■ **Data entries**:
==============================

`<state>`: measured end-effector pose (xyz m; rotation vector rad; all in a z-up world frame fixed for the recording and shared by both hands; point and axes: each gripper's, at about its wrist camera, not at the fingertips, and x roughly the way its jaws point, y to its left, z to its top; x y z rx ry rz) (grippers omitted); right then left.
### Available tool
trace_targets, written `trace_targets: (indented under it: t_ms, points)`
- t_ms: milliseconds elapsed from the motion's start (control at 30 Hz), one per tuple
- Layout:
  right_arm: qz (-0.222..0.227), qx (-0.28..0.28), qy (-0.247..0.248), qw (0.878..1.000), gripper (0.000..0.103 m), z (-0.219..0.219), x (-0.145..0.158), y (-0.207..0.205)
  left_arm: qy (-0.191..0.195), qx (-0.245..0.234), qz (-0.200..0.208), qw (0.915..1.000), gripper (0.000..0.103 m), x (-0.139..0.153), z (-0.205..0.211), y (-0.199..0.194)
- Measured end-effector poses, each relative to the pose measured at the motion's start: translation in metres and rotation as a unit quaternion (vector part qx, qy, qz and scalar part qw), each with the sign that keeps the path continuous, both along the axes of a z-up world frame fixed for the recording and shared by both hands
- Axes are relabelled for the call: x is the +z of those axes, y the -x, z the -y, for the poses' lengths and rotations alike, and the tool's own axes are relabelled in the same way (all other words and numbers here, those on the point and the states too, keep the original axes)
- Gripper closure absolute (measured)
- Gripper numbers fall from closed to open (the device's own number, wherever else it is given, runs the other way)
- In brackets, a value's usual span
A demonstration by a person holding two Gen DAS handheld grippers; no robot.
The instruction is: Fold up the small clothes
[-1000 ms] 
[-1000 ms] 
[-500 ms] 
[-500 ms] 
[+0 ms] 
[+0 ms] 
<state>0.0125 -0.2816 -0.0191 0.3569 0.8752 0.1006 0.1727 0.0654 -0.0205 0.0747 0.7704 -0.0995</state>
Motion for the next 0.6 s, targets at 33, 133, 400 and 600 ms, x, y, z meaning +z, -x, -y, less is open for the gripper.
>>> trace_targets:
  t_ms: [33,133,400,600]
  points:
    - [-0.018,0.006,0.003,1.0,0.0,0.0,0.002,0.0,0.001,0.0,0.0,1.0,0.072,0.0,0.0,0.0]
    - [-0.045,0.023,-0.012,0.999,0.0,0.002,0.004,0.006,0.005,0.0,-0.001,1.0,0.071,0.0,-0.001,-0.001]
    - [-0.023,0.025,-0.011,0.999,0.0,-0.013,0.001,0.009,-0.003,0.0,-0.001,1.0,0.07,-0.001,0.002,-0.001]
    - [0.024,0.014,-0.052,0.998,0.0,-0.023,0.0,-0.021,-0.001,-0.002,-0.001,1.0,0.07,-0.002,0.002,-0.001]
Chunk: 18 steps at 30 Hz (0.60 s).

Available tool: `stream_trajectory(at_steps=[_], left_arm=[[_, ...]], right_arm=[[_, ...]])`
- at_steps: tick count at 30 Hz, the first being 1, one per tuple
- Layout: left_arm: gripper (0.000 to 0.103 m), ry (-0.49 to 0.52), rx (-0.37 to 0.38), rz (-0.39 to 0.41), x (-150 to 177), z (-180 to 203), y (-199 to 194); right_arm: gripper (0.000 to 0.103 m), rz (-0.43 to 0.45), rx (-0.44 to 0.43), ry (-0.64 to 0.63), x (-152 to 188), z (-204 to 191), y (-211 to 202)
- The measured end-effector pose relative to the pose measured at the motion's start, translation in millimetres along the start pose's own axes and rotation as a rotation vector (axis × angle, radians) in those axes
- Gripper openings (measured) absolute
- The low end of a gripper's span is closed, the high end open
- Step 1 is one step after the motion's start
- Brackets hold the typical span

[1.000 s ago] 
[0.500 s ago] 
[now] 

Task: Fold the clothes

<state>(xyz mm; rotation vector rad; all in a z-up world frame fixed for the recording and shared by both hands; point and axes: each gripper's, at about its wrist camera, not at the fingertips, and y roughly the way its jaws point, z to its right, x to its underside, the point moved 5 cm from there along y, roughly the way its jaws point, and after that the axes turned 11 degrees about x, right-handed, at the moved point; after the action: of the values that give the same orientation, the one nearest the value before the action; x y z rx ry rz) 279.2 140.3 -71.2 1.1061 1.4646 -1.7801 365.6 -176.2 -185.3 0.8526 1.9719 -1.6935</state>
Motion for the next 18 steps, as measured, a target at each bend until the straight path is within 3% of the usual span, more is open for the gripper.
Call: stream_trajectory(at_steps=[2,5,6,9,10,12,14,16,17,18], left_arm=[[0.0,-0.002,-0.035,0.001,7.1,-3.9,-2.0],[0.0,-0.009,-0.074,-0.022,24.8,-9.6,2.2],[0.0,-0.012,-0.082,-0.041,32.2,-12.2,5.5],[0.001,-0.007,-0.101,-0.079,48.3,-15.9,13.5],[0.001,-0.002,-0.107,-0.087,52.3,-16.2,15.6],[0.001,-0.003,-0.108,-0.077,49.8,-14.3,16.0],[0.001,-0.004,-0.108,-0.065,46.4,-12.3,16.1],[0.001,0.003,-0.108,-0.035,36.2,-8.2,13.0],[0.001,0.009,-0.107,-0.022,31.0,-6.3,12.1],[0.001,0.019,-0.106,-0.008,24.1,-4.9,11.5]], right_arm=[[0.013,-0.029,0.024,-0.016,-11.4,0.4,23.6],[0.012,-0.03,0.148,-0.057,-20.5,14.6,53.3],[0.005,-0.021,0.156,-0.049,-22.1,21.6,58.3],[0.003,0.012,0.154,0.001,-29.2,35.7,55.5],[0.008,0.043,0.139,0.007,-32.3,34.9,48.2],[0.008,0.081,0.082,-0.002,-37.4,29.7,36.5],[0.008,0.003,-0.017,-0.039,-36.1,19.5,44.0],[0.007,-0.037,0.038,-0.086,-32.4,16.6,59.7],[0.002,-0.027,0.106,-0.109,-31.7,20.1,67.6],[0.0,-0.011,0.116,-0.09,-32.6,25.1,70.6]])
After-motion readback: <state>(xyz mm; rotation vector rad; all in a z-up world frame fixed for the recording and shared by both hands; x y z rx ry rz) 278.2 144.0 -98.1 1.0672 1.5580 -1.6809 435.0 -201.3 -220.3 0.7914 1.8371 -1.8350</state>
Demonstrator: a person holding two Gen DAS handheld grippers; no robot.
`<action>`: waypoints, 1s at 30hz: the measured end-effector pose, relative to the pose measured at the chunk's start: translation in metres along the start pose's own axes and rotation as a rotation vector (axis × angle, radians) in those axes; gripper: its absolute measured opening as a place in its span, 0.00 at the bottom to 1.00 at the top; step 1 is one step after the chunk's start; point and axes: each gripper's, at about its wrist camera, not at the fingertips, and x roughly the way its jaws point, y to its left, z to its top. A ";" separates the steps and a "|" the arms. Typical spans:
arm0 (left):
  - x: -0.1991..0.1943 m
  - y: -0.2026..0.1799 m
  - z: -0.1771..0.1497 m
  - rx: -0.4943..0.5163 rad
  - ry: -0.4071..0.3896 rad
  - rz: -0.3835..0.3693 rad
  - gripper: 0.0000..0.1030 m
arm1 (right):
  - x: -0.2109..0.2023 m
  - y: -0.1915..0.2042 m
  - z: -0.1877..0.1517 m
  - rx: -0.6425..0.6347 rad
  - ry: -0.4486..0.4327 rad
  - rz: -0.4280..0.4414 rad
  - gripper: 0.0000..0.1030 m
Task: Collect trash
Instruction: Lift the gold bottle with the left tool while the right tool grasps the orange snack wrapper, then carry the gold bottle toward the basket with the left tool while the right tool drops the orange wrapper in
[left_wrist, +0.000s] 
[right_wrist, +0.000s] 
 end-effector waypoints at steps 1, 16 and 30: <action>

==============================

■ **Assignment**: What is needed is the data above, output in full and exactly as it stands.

■ **Exercise solution**:
`<state>`: measured end-effector pose (xyz m; rotation vector rad; all in a z-up world frame fixed for the recording and shared by both hands; point and axes: each gripper's, at about its wrist camera, not at the fingertips, and x roughly the way its jaws point, y to its left, z to its top; x y z rx ry rz) (grippers omitted); right then left.
### Available tool
trace_targets, written `trace_targets: (indented under it: t_ms, points)`
- t_ms: milliseconds elapsed from the motion's start (control at 30 Hz), one per tuple
- Layout:
  right_arm: qz (-0.222..0.227), qx (-0.28..0.28), qy (-0.247..0.248), qw (0.878..1.000), gripper (0.000..0.103 m), z (-0.219..0.219), x (-0.145..0.158), y (-0.207..0.205)
  left_arm: qy (-0.191..0.195), qx (-0.245..0.234), qz (-0.200..0.208), qw (0.915..1.000), gripper (0.000..0.103 m), x (-0.139..0.153), z (-0.205..0.211), y (-0.199..0.194)
- Measured end-effector poses, each relative to the pose measured at the motion's start: translation in metres and rotation as a unit quaternion (vector part qx, qy, qz and scalar part qw), each with the sign that keeps the path continuous, both along the axes of a z-up world frame fixed for the recording and shared by both hands
- Axes are relabelled for the call: x is the +z of those axes, y the -x, z the -y, for the poses' lengths and rotations alike, and the tool's own axes are relabelled in the same way (all other words and numbers here, those on the point and the states too, keep the original axes)
- Gripper closure absolute (measured)
- Gripper numbers fall from closed to open (the device's own number, wherever else it is given, runs the other way)
- In brackets, a value's usual span
A demonstration by a person holding two Gen DAS handheld grippers; no robot.
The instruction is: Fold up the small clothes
[-1000 ms] 
[-1000 ms] 
[-500 ms] 
[-500 ms] 
[+0 ms] 
[+0 ms] 
<state>0.0125 -0.2816 -0.0191 0.3569 0.8752 0.1006 0.1727 0.0654 -0.0205 0.0747 0.7704 -0.0995</state>
Motion for the next 0.6 s, targets at 33, 133, 400 and 600 ms, x, y, z meaning +z, -x, -y, less is open for the gripper.
>>> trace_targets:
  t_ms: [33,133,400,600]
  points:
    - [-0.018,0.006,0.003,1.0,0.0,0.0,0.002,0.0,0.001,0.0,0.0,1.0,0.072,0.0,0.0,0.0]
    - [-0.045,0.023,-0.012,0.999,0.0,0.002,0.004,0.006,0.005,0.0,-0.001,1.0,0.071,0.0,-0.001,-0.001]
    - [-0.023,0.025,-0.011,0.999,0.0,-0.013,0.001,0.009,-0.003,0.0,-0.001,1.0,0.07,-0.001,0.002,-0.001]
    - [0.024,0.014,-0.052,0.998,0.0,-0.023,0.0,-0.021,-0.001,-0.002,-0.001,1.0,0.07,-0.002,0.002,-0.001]
Chunk: 18 steps at 30 Hz (0.60 s).

Available tool: `stream_trajectory(at_steps=[_], left_arm=[[_, ...]], right_arm=[[_, ...]])`
- at_steps: tick count at 30 Hz, the first being 1, one per tuple
- Layout: left_arm: gripper (0.000 to 0.103 m), ry (-0.49 to 0.52), rx (-0.37 to 0.38), rz (-0.39 to 0.41), x (-150 to 177), z (-180 to 203), y (-199 to 194); right_arm: gripper (0.000 to 0.103 m), rz (-0.43 to 0.45), rx (-0.44 to 0.43), ry (-0.64 to 0.63), x (-152 to 188), z (-204 to 191), y (-211 to 202)
- The measured end-effector pose relative to the pose measured at the motion's start, translation in millimetres along the start pose's own axes and rotation as a rotation vector (axis × angle, radians) in those axes
- Gripper openings (measured) absolute
- The low end of a gripper's span is closed, the high end open
- Step 1 is one step after the motion's start
- Brackets hold the typical span

[1.000 s ago] 
[0.500 s ago] 
[now] 

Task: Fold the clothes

<state>(xyz mm; rotation vector rad; all in a z-up world frame fixed for the recording and shared by both hands; point and axes: each gripper's, at about its wrist camera, not at the fingertips, and y roughly the way its jaws point, z to its right, x to its underside, the point moved 5 cm from there along y, roughly the way its jaws point, and after that the axes turned 11 degrees about x, right-handed, at the moved point; after the action: of the values that give the same orientation, the one nearest the value before the action; x y z rx ry rz) 279.2 140.3 -71.2 1.1061 1.4646 -1.7801 365.6 -176.2 -185.3 0.8526 1.9719 -1.6935</state>
Motion for the next 18 steps, as measured, a target at each bend until the straight path is within 3% of the usual span, more is open for the gripper.
Call: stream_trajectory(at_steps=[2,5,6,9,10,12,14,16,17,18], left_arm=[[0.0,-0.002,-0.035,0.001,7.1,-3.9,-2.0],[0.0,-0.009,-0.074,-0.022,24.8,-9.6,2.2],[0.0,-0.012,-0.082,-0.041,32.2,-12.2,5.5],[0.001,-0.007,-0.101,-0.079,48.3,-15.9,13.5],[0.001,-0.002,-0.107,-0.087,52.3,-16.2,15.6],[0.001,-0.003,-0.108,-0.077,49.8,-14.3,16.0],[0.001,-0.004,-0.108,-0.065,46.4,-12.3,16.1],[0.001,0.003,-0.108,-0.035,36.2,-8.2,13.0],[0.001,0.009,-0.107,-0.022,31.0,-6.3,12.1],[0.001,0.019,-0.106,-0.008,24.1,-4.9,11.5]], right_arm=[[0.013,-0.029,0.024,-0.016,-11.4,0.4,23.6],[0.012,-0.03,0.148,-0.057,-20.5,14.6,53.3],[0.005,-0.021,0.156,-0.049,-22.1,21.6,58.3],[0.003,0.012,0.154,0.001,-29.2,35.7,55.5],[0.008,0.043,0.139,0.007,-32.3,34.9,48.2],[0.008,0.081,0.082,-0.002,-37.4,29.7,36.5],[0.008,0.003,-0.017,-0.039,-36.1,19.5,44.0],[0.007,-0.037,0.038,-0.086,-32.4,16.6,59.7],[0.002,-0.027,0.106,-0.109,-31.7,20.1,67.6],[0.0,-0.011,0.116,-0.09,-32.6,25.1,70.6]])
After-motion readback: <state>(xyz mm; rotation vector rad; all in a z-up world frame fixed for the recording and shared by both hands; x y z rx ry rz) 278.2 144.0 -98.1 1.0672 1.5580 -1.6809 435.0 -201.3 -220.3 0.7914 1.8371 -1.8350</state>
Demonstrator: a person holding two Gen DAS handheld grippers; no robot.
`<action>`: waypoints, 1s at 30hz: the measured end-effector pose, relative to the pose measured at the chunk's start: translation in metres along the start pose's own axes and rotation as a rotation vector (axis × angle, radians) in those axes; gripper: its absolute measured opening as a place in its span, 0.00 at the bottom to 1.00 at the top; step 1 is one step after the chunk's start; point and axes: each gripper's, at about its wrist camera, not at the fingertips, and x roughly the way its jaws point, y to its left, z to its top. A ";" separates the steps and a "|" the arms. Typical spans:
arm0 (left):
  - x: -0.1991..0.1943 m
  - y: -0.2026..0.1799 m
  - z: -0.1771..0.1497 m
  - rx: -0.4943..0.5163 rad
  - ry: -0.4071..0.3896 rad
  - rz: -0.3835..0.3693 rad
  - gripper: 0.0000..0.1030 m
arm1 (right):
  - x: -0.2109..0.2023 m
  - y: -0.1915..0.2042 m
  - z: -0.1877..0.1517 m
  - rx: -0.6425..0.6347 rad
  - ry: -0.4486..0.4327 rad
  - rz: -0.4280..0.4414 rad
  - gripper: 0.0000..0.1030 m
Task: Collect trash
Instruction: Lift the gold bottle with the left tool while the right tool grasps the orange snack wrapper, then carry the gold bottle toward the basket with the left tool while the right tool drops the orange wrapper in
[left_wrist, +0.000s] 
[right_wrist, +0.000s] 
 end-effector waypoints at steps 1, 16 and 30: <action>

That finishes the output.